**What you need to do**
Once you reach the line with "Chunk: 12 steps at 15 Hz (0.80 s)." in the material below, copy each line exactly up to and including the line with "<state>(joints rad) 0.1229", and skip the pictures.

=== Given information ===

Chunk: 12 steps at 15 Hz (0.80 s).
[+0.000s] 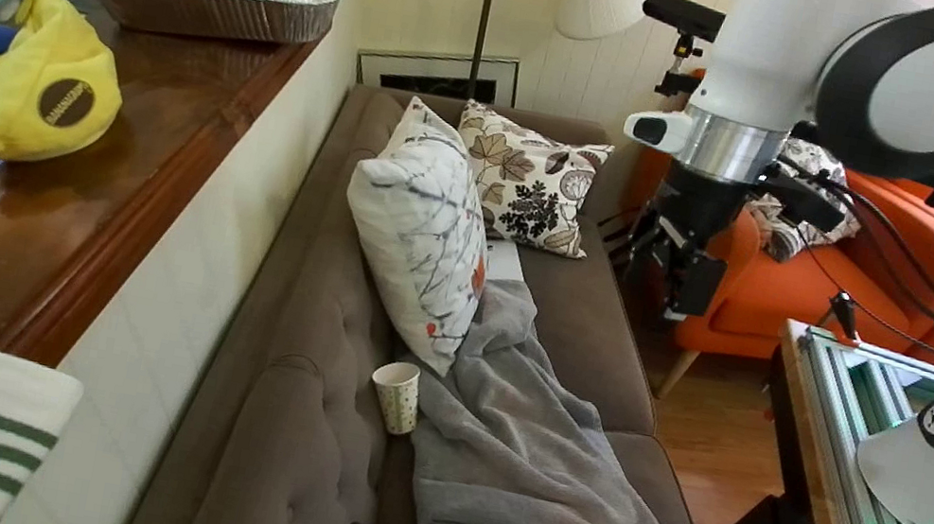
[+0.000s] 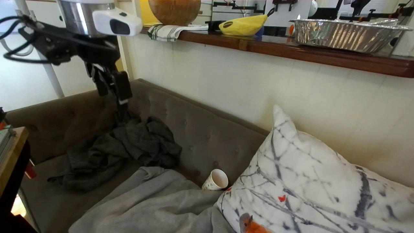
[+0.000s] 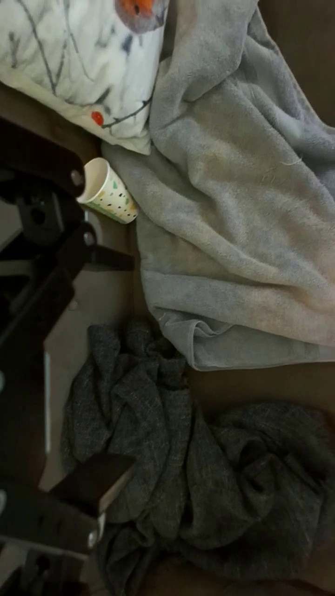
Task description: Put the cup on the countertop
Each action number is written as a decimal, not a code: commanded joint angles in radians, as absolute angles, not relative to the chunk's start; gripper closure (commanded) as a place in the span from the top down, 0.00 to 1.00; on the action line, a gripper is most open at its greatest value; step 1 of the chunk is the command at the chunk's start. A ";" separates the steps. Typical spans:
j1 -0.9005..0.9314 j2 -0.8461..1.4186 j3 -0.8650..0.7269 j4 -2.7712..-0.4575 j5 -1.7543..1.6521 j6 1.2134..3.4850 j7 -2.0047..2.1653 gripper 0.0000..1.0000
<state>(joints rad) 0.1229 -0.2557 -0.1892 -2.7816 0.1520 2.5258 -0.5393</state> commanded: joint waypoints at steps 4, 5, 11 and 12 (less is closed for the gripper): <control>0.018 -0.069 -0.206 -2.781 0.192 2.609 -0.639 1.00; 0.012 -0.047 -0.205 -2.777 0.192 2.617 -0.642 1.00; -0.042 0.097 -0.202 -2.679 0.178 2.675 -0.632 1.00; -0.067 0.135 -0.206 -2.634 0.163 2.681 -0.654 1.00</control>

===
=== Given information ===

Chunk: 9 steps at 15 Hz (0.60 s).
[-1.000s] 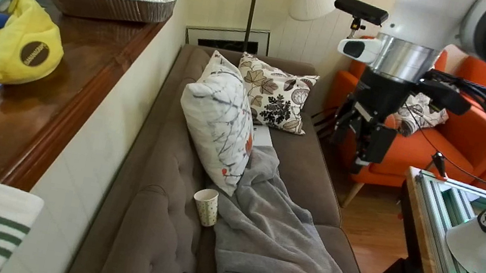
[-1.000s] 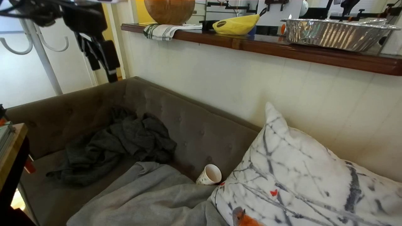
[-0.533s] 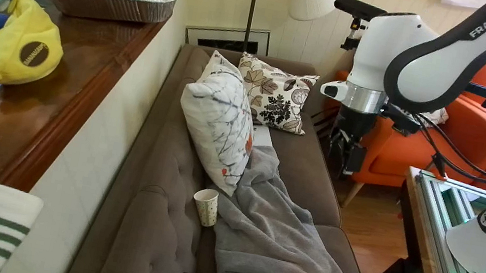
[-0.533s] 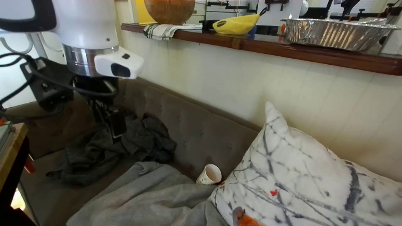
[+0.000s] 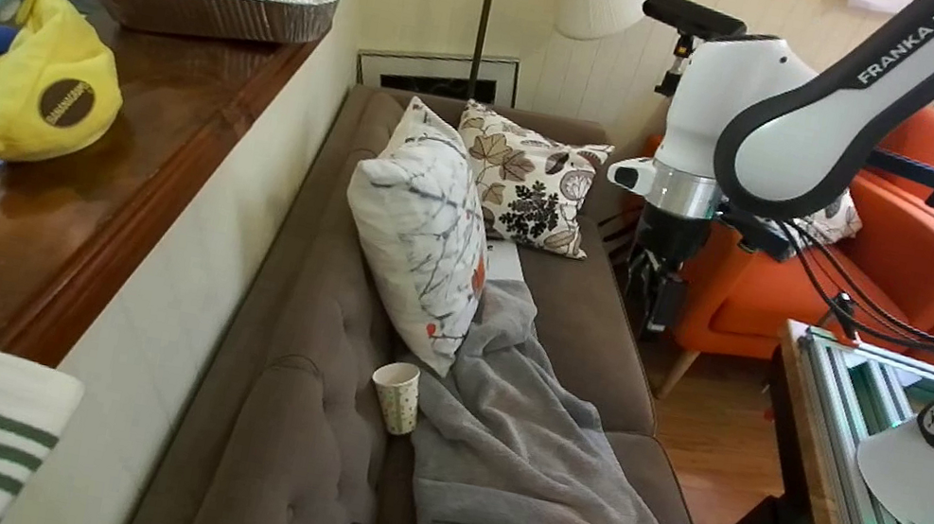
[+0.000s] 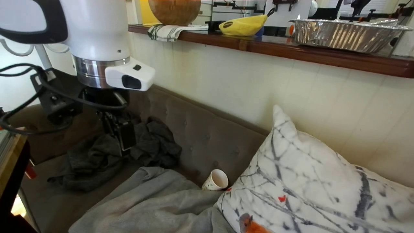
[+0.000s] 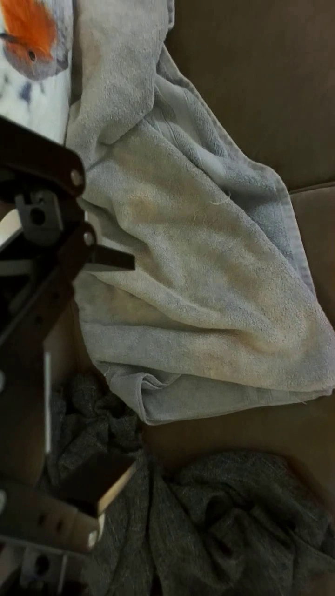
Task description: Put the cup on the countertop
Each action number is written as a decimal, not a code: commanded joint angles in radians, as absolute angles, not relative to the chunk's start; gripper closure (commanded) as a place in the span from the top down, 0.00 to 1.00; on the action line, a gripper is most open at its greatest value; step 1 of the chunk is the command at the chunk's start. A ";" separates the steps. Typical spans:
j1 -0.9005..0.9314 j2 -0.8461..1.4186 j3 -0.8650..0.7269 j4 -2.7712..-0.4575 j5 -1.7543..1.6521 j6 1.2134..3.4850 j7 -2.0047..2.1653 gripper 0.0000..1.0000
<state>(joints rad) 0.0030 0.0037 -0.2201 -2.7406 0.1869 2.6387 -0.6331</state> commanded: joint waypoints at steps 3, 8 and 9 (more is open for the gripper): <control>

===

**Expected answer**
Chunk: 12 steps at 15 Hz (0.80 s).
[+0.000s] 
[+0.000s] 
[+0.000s] 
Task description: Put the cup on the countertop
Each action number is written as a decimal, not a code: commanded joint angles in radians, as absolute angles, not relative to the chunk's start; gripper closure (commanded) as a place in the span from the top down, 0.00 to 1.00; on the action line, a gripper is most open at its greatest value; step 1 of the chunk is the command at the chunk's start. A ";" separates the steps. Typical spans:
j1 -0.9005..0.9314 j2 -0.8461..1.4186 j3 -0.8650..0.7269 j4 -2.7712..-0.4575 j5 -1.7543..1.6521 j6 1.2134..3.4850 j7 -2.0047..2.1653 gripper 0.0000..1.0000
<state>(joints rad) 0.1229 -0.2557 -0.1892 -2.7816 0.1520 2.5258 -0.5393</state> commanded: joint waypoints at steps 4, 5, 11 and 12 (less is closed for the gripper): <control>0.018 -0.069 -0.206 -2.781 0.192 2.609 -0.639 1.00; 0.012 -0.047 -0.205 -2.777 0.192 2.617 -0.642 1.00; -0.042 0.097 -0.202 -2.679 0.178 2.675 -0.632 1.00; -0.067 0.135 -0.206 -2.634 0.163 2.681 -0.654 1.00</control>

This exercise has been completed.